Por ser ponto de encontro das esquerdas, Gomes conta que vez ou outra testemunhou a vinda de policiais militares infiltrados no bar, especialmente na época das manifestações contra o impeachment de Dilma Rousseff, em 2015. "Você sabe quando é P2", diz. "Os caras aparecem com uma certa postura, fazendo perguntas sem sentido.
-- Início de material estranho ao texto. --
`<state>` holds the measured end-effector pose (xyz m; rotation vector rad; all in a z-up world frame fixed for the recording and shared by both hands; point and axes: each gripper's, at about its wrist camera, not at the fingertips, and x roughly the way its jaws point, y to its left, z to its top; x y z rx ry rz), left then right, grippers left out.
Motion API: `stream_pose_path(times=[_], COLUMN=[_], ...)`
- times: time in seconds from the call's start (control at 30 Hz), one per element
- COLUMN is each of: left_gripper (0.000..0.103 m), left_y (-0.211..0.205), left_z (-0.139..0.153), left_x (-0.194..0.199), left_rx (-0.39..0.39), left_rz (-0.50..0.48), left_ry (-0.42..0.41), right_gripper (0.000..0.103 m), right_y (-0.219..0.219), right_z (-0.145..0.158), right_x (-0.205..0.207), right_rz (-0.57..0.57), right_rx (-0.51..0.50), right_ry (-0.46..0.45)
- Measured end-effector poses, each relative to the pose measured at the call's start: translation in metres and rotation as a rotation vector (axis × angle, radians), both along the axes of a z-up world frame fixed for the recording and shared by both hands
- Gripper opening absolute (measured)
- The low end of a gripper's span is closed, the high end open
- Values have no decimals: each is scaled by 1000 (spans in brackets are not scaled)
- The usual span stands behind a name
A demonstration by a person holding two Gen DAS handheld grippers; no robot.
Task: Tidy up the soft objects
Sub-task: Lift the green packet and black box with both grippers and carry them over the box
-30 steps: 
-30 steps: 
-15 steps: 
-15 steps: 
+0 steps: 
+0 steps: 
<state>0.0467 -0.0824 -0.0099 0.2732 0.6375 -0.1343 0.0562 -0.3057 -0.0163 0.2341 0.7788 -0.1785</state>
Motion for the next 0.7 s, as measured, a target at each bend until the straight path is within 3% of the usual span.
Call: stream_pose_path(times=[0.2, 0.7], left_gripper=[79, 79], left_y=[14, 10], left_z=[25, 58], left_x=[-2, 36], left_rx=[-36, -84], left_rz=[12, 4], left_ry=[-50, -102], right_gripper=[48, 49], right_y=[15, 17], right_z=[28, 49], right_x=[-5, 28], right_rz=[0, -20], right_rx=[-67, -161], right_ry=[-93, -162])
Teve um até que ficou fazendo anotações no bloquinho de notas dele".

Por coincidência, um frequentador anônimo chegou a comentar comigo que teve uma discussão calorosa com Gomes e foi chamado de infiltrado. "Acho que ele é um pouco paranoico com P2", comentou.
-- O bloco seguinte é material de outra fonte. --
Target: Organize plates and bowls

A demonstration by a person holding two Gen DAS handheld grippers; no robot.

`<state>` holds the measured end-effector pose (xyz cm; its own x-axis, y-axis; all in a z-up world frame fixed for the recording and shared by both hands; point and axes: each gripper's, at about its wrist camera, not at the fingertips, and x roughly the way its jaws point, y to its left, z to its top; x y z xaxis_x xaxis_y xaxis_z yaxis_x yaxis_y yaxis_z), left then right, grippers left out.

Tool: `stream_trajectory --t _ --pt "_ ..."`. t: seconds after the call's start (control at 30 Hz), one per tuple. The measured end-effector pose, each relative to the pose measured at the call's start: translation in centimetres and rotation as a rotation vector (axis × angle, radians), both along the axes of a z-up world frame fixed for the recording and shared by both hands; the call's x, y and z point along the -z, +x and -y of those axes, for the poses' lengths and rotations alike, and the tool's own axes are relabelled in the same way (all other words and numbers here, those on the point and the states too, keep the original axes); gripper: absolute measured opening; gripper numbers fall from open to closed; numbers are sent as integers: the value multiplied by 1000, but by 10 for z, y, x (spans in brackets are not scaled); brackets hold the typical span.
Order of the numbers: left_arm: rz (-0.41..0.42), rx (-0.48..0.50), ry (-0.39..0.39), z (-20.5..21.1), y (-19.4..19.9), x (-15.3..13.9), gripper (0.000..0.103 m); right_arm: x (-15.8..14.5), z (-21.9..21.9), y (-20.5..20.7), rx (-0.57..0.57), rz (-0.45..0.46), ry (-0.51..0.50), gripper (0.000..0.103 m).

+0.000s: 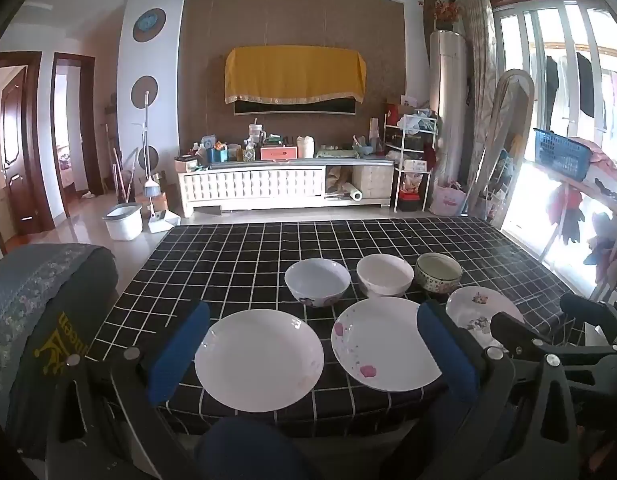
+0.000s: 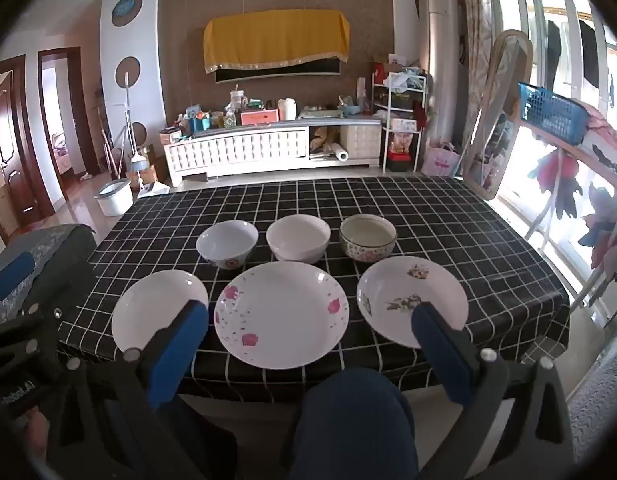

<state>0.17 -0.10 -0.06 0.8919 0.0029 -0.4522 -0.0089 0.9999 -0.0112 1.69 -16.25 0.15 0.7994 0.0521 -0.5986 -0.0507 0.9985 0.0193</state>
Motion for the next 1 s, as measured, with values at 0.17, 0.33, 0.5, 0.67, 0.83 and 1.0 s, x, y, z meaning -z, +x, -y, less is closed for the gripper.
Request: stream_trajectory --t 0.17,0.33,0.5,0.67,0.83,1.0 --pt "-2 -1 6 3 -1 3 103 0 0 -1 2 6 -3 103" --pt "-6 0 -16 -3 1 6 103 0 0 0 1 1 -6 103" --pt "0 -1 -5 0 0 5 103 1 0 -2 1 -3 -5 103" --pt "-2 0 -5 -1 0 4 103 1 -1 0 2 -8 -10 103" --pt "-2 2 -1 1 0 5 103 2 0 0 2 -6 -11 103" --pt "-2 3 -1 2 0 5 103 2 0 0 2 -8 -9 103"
Gomes diz que nunca ocorreram contratempos por causa de clientes de outro espectro político. "Nunca devem ter pisado aqui, esse bar realmente funciona na base do boca a boca". E caso vierem? "Bom, acho que nem passariam pela porta ao baterem o olho no Che Guevara". Antes de fechar por causa da pandemia, ele lembra de um cliente que apontou para a estátua do Lênin, perguntando quem era. Com receio de criar uma dor de cabeça desnecessária, disse que era um bandeirante. "Ele tirou foto e mandou para a irmã dizendo que o bar tinha uma estátua do Raposo Tavares", conta, rindo.

De certa forma, o bar se tornou um pequeno patrimônio cultural das esquerdas paulistas, aonde nem as mais ferrenhas disputas e rachas políticos (inevitáveis) conseguem se sobrepor à proposta de união de Gomes. Relembrando de eleições passadas, o próprio afirma que não era incomum testemunhar mesas lotadas de dirigentes do PT, ao lado de um grupo do PSOL ou perto de outra mesa com pessoas do PSTU. Na política, adversários. Na Toca do Saci, companheiros de cerveja. "A esquerda só se une na cadeia ou no ECLA", brinca Gomes, escondendo o sorriso simpático por trás da máscara, assim como o Lênin.